The existence of EFX allocations is a central open problem in discrete fair division. An allocation is EFX (envy-free up to any good) if no agent envies another agent after the removal of any single good from the other agent's bundle. We resolve this longstanding question by providing the \textbf{first-ever counterexample} to the existence of EFX allocations for agents with monotone valuations, which in turn immediately implies a counterexample for submodular valuations. Specifically, we show that EFX allocations need not exist for instances with $n \ge 3$ agents and $m \ge n+5$ goods. In contrast, we prove that every instance with three agents and seven goods admits an EFX allocation. Both results are obtained via SAT solving. We encode the negation of EFX existence as a SAT instance: satisfiability yields a counterexample, while unsatisfiability establishes universal existence. The correctness of the encoding is formally verified in Lean. Finally, we establish positive guarantees for fair allocations with three agents and an arbitrary number of goods. Although EFX allocations may fail to exist, we prove that every instance with three agents and monotone valuations admits at least one of two natural relaxations of EFX: tEFX, or EF1 and EEFX.
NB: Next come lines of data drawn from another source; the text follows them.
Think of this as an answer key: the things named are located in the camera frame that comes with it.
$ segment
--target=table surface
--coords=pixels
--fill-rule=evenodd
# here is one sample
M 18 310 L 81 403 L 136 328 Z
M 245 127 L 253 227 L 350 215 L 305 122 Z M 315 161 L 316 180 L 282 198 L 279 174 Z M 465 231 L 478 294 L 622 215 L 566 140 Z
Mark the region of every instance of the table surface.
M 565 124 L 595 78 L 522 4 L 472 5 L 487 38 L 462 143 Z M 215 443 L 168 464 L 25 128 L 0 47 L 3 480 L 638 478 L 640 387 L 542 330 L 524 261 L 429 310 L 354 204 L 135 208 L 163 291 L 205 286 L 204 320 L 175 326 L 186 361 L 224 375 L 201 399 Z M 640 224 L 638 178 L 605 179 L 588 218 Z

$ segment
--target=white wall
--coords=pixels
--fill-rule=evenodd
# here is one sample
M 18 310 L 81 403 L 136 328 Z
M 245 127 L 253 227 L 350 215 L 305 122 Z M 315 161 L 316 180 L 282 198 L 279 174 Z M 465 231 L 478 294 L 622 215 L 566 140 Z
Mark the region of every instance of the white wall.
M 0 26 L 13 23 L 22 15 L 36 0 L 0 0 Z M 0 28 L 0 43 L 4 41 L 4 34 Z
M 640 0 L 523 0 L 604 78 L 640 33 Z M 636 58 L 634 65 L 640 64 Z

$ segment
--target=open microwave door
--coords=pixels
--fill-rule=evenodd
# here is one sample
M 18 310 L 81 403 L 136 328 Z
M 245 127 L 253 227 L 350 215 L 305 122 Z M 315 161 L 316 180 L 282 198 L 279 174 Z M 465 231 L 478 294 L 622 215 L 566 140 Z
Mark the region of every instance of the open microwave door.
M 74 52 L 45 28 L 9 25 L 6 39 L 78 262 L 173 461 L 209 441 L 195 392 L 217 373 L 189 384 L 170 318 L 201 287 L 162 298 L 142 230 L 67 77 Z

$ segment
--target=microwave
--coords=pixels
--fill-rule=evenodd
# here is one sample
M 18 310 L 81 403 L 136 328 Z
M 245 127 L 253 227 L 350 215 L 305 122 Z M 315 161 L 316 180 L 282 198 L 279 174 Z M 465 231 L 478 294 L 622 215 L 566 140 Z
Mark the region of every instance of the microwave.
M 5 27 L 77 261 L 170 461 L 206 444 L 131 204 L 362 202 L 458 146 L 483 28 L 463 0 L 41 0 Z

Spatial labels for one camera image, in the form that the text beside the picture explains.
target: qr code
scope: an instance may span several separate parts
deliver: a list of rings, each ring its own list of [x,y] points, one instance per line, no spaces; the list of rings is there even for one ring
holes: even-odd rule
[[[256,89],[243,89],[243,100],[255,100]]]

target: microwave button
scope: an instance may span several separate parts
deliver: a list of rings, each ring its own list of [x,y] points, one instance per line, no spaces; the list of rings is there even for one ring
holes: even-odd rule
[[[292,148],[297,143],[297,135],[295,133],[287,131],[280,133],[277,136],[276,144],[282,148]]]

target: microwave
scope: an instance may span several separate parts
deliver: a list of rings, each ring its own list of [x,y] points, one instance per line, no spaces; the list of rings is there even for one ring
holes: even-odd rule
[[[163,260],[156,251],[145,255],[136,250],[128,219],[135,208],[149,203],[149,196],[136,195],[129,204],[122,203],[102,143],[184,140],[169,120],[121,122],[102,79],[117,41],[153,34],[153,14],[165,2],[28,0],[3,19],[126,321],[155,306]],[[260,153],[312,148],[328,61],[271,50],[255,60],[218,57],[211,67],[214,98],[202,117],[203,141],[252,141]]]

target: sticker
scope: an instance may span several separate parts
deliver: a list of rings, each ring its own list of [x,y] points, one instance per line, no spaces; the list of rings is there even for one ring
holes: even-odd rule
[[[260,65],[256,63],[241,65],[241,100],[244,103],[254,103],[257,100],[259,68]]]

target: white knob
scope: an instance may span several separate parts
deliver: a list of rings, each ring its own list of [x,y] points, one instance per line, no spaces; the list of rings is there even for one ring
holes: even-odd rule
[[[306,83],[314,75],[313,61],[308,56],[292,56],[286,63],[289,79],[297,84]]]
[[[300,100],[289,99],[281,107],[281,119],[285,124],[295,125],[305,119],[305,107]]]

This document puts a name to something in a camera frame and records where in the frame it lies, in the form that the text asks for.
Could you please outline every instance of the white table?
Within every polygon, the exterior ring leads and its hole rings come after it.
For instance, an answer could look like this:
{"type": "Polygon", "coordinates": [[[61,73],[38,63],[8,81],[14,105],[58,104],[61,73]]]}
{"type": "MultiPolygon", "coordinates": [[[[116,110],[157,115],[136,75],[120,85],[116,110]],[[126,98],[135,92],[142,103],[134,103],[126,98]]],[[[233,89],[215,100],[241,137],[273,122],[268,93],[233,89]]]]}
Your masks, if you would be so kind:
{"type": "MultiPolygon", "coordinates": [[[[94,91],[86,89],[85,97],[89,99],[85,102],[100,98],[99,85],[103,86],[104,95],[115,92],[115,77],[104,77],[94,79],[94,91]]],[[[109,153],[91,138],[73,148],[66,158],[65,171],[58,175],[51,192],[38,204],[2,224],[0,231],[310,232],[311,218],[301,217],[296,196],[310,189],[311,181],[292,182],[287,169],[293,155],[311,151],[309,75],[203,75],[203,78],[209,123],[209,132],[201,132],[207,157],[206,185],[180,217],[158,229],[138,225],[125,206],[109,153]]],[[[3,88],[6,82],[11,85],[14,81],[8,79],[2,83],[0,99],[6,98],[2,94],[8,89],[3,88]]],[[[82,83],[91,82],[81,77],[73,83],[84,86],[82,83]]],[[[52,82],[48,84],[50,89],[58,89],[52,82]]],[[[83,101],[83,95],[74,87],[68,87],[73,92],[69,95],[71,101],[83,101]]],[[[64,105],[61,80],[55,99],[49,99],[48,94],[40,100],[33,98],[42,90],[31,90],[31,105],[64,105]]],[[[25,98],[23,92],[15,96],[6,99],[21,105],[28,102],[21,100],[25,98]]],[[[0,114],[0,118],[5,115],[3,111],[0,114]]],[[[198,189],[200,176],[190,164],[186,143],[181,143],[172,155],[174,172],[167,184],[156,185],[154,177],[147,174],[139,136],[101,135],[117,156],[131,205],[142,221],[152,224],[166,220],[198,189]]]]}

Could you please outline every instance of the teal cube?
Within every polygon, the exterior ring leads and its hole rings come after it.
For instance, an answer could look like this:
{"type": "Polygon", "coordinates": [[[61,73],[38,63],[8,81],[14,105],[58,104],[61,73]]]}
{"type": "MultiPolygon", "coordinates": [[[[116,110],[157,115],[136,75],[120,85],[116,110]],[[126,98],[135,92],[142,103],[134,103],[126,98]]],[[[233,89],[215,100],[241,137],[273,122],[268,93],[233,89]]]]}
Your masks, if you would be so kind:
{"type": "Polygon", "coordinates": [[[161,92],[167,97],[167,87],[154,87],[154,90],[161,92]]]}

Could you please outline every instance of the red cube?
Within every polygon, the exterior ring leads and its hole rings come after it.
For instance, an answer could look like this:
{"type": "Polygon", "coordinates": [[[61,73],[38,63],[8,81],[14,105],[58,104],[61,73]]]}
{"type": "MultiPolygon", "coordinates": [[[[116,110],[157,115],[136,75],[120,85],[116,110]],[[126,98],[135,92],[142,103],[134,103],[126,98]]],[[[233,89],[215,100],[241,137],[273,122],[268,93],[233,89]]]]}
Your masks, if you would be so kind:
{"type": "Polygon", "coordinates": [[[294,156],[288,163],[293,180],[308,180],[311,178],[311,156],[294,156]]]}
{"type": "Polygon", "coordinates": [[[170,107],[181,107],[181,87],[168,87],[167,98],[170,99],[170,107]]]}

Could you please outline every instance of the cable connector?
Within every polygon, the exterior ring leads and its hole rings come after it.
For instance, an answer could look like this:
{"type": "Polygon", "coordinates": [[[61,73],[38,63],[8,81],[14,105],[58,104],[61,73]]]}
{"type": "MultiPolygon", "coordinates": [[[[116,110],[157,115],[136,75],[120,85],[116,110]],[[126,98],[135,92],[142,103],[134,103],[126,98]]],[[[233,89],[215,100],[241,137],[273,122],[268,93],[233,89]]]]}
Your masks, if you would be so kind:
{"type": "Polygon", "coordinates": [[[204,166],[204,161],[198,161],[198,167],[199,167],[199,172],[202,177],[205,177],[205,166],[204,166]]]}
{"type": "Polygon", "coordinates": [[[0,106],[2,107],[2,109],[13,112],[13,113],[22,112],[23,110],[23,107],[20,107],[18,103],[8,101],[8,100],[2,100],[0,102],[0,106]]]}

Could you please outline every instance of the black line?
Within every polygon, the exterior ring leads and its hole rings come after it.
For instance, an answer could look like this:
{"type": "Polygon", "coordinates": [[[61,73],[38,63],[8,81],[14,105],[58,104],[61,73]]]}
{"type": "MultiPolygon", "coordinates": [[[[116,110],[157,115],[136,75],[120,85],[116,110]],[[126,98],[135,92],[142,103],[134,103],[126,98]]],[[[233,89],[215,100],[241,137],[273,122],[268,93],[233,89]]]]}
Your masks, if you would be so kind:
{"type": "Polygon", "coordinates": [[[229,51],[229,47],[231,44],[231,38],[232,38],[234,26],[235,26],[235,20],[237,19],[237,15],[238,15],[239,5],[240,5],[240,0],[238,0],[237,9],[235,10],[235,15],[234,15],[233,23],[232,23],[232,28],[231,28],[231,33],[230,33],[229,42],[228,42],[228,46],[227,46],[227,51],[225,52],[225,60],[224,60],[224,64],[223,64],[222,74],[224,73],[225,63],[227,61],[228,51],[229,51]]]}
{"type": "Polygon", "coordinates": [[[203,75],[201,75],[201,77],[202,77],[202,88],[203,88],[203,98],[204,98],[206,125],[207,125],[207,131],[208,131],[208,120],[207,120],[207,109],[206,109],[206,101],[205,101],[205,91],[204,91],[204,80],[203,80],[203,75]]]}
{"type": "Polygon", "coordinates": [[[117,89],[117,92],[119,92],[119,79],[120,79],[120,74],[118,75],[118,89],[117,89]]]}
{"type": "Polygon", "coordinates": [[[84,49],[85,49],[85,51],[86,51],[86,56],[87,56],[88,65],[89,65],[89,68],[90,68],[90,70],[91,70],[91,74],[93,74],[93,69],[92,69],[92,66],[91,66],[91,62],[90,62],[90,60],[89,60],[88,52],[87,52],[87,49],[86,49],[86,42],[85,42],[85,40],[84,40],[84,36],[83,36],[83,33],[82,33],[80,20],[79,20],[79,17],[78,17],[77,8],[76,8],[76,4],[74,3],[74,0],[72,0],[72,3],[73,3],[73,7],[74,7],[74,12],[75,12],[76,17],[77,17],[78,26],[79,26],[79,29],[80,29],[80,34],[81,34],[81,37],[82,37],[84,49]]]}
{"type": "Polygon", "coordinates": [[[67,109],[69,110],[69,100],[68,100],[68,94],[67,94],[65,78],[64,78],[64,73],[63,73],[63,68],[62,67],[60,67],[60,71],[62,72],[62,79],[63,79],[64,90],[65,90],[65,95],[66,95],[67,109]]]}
翻译：EFX分配的存在性是离散公平分配领域的一个核心开放问题。当任意一个智能体在去除其他智能体任意一个物品后不再嫉妒对方时，该分配被称为EFX（直至任意物品的无妒忌分配）。我们通过提供首个针对具有单调估值智能体的EFX分配存在性的反例，解决了这一长期问题，并由此直接推导出针对子模估值函数的反例。具体而言，我们证明了当智能体数量$n \ge 3$且物品数量$m \ge n+5$时，EFX分配并非必然存在。相比之下，我们证明了每个包含三个智能体和七个物品的实例均存在EFX分配。这两个结果均通过SAT求解获得。我们将EFX不存在的否定编码为SAT实例：可满足性生成反例，而不可满足性则证明普遍存在性。该编码的正确性已在Lean中形式化验证。最后，我们建立了关于三个智能体及任意数量物品公平分配的正向保证。尽管EFX分配可能不存在，我们证明了每个包含三个智能体及单调估值函数的实例至少满足EFX的两种自然松弛形式之一：tEFX，或EF1与EEFX。